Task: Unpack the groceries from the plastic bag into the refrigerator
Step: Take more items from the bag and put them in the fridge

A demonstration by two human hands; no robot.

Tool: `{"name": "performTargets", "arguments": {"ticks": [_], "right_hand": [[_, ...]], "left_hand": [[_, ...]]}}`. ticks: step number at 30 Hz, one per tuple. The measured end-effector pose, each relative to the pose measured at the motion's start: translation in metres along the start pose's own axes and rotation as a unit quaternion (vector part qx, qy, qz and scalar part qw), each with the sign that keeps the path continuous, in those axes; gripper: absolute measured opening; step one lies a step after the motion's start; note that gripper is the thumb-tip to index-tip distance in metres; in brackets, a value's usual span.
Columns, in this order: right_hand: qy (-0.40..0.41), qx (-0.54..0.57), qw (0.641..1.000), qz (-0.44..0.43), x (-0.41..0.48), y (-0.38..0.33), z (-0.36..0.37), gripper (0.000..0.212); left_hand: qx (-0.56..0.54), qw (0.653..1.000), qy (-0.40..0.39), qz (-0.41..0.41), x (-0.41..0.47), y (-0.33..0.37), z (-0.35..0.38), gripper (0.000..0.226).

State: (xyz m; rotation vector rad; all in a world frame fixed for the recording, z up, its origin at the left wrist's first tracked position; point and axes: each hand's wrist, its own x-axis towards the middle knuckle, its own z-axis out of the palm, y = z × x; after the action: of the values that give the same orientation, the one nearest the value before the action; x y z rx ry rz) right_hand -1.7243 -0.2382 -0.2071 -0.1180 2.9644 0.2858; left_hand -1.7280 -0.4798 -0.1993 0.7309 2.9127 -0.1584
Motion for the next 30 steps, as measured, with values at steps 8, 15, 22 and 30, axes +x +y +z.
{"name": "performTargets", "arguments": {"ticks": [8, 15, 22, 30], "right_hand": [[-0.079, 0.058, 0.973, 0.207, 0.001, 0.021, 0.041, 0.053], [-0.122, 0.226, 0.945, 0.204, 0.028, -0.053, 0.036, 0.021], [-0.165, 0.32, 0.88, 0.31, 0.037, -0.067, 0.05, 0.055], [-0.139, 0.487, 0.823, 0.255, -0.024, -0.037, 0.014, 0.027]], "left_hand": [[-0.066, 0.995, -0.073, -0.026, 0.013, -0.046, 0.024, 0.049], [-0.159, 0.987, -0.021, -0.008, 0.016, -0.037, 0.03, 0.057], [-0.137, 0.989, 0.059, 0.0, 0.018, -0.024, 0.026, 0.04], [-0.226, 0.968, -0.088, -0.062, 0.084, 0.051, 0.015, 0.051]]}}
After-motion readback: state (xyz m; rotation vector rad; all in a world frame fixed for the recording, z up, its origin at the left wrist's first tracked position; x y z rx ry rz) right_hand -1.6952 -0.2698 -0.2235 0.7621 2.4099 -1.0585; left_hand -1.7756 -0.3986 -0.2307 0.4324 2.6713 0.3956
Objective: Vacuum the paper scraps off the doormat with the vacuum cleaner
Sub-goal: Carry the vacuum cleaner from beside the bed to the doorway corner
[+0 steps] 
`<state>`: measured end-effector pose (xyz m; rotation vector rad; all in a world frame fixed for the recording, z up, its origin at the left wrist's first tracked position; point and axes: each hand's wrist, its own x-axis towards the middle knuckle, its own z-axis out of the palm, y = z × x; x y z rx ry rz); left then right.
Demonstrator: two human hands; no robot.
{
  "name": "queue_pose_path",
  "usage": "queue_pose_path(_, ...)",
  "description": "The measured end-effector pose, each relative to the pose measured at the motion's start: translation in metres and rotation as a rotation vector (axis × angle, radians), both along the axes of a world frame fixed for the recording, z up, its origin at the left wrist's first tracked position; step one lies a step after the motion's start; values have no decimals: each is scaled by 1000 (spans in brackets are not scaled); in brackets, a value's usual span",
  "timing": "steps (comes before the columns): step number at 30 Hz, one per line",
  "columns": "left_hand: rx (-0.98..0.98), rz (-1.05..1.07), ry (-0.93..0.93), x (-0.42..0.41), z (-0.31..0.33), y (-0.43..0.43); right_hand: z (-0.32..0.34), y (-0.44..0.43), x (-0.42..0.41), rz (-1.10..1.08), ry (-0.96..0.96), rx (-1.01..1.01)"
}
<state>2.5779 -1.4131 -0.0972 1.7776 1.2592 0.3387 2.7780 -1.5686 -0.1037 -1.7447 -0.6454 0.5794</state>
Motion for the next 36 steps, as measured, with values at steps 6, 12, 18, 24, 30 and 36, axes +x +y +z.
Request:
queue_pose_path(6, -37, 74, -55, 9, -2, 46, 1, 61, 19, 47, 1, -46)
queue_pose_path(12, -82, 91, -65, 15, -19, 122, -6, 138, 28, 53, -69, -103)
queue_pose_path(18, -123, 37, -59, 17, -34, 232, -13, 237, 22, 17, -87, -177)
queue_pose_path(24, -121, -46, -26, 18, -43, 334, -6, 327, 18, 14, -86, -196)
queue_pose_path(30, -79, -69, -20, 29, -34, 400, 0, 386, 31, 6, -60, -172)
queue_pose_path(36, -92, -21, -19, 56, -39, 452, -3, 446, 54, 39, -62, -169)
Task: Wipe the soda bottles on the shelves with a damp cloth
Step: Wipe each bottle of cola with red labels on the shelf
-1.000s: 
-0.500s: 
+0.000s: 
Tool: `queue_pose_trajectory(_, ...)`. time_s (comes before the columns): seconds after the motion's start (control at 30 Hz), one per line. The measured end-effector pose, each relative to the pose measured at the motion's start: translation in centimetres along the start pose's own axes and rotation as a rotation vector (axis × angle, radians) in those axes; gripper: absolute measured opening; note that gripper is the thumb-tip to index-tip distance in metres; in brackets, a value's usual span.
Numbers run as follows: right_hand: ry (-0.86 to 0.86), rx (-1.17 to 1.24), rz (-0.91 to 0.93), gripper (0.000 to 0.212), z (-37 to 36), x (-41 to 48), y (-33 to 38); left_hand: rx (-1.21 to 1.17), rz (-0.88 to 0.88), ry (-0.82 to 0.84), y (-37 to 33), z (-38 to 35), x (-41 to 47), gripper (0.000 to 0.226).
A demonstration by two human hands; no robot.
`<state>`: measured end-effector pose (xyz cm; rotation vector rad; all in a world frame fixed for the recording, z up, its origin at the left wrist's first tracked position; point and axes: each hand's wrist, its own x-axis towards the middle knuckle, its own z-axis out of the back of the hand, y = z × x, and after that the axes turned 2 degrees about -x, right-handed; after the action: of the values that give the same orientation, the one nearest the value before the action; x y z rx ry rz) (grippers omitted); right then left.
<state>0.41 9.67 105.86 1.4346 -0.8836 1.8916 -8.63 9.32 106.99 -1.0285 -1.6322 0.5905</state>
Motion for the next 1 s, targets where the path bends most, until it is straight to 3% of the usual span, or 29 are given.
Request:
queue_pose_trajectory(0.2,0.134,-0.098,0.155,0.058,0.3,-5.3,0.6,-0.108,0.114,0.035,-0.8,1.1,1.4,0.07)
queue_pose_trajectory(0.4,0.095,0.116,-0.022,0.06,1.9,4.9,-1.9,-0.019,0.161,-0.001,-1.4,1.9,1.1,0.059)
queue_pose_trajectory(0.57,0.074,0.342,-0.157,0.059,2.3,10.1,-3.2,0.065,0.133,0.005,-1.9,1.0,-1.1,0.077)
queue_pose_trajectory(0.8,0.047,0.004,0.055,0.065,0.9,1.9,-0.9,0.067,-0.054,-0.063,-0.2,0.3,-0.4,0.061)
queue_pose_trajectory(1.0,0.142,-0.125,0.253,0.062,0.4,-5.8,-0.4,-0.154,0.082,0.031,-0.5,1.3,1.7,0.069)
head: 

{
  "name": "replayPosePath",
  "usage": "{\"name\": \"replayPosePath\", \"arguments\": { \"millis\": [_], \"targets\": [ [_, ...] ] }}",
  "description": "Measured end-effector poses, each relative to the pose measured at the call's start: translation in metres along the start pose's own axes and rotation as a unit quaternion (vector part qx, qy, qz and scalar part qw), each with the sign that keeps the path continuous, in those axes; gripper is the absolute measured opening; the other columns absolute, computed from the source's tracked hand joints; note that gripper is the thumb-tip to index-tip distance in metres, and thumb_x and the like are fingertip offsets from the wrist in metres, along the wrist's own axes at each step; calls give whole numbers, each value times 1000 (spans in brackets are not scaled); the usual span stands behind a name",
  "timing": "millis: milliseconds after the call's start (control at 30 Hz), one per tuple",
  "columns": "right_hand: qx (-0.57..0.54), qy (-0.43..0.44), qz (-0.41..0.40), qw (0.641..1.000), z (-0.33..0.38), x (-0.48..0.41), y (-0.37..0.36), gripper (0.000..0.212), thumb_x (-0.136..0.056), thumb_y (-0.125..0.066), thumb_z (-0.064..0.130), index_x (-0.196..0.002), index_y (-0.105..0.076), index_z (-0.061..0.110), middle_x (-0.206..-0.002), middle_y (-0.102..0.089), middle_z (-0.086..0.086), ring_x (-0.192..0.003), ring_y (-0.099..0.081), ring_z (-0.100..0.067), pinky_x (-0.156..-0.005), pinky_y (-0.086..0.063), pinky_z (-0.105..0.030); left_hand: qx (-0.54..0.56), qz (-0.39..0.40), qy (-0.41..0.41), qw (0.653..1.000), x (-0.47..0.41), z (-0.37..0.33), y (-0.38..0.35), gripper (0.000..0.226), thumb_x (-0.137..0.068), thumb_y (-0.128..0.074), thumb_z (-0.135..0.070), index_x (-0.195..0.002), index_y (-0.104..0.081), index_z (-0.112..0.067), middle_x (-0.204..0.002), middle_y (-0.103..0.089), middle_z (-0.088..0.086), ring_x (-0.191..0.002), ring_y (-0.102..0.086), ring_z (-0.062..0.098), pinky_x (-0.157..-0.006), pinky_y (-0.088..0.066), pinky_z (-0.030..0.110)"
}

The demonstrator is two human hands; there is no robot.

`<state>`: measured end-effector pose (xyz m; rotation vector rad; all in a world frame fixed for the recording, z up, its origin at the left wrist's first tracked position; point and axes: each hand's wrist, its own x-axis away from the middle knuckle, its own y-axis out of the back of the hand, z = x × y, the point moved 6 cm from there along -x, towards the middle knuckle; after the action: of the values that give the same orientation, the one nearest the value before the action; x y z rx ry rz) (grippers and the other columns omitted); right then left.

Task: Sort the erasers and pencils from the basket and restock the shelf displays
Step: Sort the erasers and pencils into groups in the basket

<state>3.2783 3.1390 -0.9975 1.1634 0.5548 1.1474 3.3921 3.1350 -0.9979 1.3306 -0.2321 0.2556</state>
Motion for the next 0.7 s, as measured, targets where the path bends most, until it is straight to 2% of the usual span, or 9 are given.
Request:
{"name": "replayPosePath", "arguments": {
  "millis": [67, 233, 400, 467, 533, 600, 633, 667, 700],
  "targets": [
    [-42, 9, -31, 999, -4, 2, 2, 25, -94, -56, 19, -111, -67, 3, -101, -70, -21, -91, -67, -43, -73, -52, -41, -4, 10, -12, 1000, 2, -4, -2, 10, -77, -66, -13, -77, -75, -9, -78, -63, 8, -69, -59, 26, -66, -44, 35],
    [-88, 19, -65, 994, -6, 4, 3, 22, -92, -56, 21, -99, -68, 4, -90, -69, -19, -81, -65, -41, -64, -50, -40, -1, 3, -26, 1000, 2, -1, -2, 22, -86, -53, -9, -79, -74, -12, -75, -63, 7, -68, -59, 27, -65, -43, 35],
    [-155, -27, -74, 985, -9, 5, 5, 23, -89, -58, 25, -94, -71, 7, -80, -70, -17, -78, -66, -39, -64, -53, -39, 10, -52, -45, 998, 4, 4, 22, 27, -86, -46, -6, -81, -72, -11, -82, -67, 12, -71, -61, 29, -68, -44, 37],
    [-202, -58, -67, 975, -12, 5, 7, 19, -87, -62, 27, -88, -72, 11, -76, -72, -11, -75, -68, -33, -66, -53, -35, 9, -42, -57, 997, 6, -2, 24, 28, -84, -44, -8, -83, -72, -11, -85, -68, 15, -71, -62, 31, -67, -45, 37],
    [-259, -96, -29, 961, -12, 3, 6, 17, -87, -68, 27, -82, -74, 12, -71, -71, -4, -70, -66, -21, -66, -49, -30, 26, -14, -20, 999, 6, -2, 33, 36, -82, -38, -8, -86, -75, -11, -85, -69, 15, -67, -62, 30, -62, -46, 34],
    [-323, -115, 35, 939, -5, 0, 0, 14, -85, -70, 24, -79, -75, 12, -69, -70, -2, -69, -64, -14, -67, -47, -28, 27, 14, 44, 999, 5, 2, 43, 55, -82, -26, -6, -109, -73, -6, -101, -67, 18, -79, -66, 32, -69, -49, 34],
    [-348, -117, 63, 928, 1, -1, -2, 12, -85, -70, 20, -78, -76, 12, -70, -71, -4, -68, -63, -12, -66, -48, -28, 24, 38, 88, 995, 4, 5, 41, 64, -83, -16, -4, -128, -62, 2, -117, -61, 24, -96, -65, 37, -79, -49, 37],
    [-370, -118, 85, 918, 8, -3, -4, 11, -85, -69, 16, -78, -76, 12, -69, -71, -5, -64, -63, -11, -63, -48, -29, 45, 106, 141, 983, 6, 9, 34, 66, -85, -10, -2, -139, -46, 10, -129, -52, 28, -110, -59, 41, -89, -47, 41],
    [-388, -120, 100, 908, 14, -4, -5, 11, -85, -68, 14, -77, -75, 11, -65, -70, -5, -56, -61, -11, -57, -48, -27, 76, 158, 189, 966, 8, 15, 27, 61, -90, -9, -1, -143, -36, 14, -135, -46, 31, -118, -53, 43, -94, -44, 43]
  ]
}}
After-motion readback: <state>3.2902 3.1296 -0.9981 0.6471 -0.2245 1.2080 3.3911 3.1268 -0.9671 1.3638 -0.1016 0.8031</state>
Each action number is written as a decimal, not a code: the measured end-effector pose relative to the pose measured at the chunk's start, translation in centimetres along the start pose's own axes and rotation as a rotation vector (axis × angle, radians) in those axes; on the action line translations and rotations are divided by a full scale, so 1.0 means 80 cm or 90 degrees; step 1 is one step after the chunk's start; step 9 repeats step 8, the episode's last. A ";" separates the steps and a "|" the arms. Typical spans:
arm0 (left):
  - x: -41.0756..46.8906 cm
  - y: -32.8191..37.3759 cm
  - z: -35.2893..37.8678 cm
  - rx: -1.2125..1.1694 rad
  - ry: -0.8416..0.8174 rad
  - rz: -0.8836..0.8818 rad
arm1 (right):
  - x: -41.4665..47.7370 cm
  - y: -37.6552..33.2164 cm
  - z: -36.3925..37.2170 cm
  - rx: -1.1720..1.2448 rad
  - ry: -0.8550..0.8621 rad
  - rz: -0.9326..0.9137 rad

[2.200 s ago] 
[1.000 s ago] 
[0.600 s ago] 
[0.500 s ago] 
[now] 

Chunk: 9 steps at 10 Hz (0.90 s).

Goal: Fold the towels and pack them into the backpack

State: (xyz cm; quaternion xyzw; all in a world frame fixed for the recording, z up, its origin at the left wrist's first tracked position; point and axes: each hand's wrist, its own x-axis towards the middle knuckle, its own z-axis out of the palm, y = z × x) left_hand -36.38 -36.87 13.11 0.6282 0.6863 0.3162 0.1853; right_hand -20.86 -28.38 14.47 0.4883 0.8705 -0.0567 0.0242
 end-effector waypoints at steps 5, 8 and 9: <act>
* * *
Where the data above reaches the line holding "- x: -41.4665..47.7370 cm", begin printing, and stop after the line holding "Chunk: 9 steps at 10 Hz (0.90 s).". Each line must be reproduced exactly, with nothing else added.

> **SOLUTION**:
  - x: -41.4665..47.7370 cm
  - y: -37.6552..33.2164 cm
  - z: -36.3925..37.2170 cm
  - rx: -1.1720..1.2448 rad
  - ry: -0.8550..0.8621 rad
  - rz: -0.9326..0.9137 rad

[2.200 s ago] 
[1.000 s ago] 
[0.600 s ago] 
[0.500 s ago] 
[now] 

Chunk: 9 steps at 10 Hz (0.90 s).

What needed an answer now has one.